(Material supplied begins)

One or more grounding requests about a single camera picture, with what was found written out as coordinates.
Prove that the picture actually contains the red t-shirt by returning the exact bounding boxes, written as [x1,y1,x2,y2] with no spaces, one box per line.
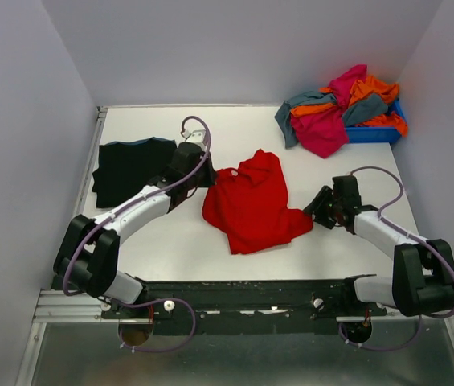
[202,150,313,255]

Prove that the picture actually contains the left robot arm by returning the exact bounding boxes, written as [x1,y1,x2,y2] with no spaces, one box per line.
[53,141,215,318]

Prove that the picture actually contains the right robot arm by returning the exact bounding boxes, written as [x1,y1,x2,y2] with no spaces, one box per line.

(Material supplied ends)

» **Exercise directions**
Print, exactly and only, the lines running from the line with "Prove that the picture actually contains the red" through the last line of the data, including both. Skip any picture.

» **Exercise solution**
Prove that the picture actually contains the red t-shirt by returning the exact bounding boxes, written as [x1,y1,x2,y2] with no spaces, one box per line.
[202,150,313,255]

Prove that the picture actually contains the left robot arm by returning the exact bounding boxes, written as [x1,y1,x2,y2] with no spaces, one box per line.
[53,141,215,318]

Prove that the picture actually contains the right robot arm by returning the exact bounding boxes, written as [x1,y1,x2,y2] with no spaces, one box per line.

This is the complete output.